SOURCE DATA Block Start

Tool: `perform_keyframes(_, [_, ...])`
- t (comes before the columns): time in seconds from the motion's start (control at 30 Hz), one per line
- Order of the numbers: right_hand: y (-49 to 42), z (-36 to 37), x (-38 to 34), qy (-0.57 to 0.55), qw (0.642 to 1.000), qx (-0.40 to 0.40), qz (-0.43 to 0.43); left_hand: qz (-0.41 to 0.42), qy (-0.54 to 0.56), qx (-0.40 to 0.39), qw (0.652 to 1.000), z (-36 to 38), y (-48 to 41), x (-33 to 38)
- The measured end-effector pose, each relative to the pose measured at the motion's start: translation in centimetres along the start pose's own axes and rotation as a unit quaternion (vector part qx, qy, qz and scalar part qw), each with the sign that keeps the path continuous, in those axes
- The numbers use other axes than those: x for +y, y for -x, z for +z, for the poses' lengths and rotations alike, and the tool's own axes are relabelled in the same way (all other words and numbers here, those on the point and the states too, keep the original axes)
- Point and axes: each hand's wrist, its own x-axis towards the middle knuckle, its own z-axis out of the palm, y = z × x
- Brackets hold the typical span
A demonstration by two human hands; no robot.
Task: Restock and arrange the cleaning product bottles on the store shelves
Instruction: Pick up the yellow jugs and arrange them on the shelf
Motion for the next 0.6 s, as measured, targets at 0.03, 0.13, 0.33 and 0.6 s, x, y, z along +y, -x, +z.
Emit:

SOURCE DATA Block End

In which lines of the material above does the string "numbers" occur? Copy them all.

- Order of the numbers: right_hand: y (-49 to 42), z (-36 to 37), x (-38 to 34), qy (-0.57 to 0.55), qw (0.642 to 1.000), qx (-0.40 to 0.40), qz (-0.43 to 0.43); left_hand: qz (-0.41 to 0.42), qy (-0.54 to 0.56), qx (-0.40 to 0.39), qw (0.652 to 1.000), z (-36 to 38), y (-48 to 41), x (-33 to 38)
- The numbers use other axes than those: x for +y, y for -x, z for +z, for the poses' lengths and rotations alike, and the tool's own axes are relabelled in the same way (all other words and numbers here, those on the point and the states too, keep the original axes)

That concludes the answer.